Every line below that holds the string "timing" should be copied out.

GIVEN INFORMATION: Begin

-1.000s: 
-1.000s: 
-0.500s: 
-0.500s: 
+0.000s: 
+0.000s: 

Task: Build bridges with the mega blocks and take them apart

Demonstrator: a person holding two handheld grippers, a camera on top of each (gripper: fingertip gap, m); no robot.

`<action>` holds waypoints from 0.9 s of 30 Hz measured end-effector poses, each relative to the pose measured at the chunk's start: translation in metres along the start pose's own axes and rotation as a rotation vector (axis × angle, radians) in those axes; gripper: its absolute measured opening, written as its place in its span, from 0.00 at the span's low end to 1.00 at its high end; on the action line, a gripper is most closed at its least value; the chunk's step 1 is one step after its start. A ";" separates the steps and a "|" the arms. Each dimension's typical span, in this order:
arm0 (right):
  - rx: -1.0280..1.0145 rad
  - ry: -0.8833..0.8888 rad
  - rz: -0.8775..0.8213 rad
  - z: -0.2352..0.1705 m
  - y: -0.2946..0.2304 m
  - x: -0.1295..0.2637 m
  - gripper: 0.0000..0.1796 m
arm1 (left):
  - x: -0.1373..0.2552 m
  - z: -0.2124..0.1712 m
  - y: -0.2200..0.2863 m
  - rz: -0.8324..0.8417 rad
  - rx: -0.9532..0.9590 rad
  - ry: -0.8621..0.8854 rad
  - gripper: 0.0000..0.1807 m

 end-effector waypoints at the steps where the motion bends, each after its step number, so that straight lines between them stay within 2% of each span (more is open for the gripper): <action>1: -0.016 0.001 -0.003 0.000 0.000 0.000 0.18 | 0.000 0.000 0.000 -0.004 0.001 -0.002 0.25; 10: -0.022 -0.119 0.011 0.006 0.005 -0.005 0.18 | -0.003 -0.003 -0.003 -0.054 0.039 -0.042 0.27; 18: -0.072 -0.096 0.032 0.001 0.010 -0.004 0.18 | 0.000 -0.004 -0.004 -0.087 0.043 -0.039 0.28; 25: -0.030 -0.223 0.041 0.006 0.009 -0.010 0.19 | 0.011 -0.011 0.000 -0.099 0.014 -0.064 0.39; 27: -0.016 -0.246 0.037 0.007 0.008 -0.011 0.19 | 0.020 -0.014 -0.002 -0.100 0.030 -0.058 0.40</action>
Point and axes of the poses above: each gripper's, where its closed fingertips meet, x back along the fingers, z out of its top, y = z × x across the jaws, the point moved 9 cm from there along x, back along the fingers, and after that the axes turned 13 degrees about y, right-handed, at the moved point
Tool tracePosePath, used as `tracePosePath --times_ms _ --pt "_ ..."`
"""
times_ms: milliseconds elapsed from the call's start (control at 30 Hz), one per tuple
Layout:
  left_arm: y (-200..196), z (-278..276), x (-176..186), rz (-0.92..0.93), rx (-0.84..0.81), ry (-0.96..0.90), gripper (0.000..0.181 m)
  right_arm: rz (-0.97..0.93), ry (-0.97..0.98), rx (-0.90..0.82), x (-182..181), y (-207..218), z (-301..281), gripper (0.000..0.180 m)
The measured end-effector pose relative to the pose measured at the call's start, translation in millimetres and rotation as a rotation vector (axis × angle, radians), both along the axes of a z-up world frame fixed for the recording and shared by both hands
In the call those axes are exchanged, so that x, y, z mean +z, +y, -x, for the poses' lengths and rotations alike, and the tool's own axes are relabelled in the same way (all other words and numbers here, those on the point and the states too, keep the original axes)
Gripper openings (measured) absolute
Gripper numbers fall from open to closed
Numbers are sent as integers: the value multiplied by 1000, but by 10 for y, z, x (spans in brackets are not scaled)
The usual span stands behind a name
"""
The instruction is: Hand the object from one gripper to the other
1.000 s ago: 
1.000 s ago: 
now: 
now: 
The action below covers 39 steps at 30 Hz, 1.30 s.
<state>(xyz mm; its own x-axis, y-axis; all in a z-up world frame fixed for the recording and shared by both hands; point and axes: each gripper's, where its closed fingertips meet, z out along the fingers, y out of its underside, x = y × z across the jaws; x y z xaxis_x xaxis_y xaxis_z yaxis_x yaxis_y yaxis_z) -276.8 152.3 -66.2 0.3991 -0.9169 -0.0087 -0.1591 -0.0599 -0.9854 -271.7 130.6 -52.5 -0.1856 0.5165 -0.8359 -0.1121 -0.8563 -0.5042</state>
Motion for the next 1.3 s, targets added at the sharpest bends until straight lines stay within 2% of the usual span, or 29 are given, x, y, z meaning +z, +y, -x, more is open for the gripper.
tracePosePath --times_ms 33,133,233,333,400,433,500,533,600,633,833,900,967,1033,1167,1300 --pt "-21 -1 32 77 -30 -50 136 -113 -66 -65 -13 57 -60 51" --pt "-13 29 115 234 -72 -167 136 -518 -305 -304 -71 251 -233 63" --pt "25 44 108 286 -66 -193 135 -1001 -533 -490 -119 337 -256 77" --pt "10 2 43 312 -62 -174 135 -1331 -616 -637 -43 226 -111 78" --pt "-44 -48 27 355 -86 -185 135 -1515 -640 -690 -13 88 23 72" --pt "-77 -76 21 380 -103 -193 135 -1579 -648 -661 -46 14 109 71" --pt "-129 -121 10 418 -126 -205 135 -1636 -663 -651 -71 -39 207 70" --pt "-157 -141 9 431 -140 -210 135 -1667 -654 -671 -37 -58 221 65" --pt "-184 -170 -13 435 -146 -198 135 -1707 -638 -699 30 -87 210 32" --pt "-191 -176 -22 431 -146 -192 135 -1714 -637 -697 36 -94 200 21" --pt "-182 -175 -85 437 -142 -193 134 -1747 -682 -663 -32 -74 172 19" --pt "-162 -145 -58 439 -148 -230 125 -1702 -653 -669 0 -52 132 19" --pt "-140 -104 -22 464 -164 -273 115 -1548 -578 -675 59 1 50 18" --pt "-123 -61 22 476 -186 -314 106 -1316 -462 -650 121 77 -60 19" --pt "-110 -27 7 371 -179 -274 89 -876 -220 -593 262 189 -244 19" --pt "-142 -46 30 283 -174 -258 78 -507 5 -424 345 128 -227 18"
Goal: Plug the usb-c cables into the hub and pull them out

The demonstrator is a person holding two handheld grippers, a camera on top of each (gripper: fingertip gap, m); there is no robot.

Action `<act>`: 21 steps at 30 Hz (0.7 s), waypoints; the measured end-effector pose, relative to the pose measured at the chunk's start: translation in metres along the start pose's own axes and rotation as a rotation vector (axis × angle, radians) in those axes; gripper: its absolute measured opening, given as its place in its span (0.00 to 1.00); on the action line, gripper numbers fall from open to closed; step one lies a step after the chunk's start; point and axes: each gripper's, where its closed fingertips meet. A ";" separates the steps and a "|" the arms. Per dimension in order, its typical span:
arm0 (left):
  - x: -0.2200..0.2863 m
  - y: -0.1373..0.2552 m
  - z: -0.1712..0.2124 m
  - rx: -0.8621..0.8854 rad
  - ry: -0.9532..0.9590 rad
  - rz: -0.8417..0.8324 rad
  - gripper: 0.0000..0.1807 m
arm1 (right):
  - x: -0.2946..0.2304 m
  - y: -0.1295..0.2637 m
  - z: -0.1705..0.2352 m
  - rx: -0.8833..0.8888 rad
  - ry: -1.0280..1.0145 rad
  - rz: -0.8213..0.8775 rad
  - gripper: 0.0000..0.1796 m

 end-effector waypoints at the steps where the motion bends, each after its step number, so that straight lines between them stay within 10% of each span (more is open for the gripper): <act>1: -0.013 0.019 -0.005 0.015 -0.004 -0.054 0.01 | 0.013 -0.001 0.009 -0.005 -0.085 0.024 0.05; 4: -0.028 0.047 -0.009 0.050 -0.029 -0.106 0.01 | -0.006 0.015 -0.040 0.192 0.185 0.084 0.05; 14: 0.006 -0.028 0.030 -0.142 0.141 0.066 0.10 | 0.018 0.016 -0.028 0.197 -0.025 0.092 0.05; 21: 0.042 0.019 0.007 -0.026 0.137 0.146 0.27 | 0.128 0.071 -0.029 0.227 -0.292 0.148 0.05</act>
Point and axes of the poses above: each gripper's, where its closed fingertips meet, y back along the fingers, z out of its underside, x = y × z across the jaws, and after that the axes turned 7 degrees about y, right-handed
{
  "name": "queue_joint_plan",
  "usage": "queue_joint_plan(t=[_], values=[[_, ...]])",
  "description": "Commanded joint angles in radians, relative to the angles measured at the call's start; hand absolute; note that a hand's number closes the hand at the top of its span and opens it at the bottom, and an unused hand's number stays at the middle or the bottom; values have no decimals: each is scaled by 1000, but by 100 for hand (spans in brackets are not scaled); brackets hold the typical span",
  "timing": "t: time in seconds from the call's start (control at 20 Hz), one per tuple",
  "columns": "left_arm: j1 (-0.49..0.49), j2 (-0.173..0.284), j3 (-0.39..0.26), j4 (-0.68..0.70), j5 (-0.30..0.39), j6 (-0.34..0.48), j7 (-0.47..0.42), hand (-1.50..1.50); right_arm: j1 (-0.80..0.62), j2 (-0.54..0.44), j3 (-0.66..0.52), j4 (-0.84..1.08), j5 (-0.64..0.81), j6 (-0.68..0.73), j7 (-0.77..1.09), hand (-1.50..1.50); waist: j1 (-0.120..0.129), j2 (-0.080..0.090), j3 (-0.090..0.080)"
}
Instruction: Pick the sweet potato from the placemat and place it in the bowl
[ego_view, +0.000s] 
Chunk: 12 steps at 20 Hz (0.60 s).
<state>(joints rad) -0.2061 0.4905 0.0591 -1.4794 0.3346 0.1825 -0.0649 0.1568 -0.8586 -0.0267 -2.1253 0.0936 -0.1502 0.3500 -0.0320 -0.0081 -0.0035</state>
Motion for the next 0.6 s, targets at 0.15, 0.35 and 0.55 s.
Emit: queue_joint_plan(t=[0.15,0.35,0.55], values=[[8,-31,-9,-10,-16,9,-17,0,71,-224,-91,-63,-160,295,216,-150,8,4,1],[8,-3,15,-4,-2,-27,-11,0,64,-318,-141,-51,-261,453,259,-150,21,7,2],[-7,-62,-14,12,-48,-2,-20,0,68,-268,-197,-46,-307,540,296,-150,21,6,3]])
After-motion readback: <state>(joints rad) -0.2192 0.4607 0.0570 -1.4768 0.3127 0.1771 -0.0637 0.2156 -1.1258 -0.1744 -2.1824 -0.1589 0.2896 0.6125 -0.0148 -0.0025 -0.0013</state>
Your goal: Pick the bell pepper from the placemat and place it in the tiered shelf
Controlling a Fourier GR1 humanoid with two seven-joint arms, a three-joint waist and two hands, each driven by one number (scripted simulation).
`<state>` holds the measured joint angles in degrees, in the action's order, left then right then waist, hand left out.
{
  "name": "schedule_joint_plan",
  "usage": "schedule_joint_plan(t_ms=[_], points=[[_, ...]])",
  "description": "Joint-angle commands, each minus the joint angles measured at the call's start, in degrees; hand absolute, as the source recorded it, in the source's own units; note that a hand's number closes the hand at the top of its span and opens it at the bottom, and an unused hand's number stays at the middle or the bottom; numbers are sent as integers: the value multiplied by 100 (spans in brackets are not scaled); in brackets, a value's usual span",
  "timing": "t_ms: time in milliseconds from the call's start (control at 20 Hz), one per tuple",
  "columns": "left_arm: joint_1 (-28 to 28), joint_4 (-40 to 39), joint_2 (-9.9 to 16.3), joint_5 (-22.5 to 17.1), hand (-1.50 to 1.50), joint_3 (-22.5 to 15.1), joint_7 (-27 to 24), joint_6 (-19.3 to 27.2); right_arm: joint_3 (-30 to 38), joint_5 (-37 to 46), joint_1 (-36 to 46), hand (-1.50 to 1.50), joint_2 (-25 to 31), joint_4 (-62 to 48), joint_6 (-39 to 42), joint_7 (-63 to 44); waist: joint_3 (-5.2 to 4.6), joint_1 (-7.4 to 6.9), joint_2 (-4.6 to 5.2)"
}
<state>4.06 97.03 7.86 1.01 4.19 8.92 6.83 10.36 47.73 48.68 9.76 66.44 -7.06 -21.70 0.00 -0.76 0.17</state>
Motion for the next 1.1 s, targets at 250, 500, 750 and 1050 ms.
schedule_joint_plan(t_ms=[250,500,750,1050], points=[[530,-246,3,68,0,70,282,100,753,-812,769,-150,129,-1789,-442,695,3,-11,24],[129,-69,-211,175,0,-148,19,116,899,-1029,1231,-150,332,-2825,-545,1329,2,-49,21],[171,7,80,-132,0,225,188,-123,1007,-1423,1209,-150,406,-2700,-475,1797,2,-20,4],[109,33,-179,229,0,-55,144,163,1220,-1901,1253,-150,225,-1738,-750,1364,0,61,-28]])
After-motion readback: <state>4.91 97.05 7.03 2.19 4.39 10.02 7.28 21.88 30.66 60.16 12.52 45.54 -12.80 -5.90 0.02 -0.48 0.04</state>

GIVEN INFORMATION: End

§ SOLUTION TO THIS PROBLEM
  "timing": "t: time in seconds from the call's start (control at 20 Hz), one per tuple",
  "timing": "t_ms: time in milliseconds from the call's start (control at 20 Hz), one per tuple",

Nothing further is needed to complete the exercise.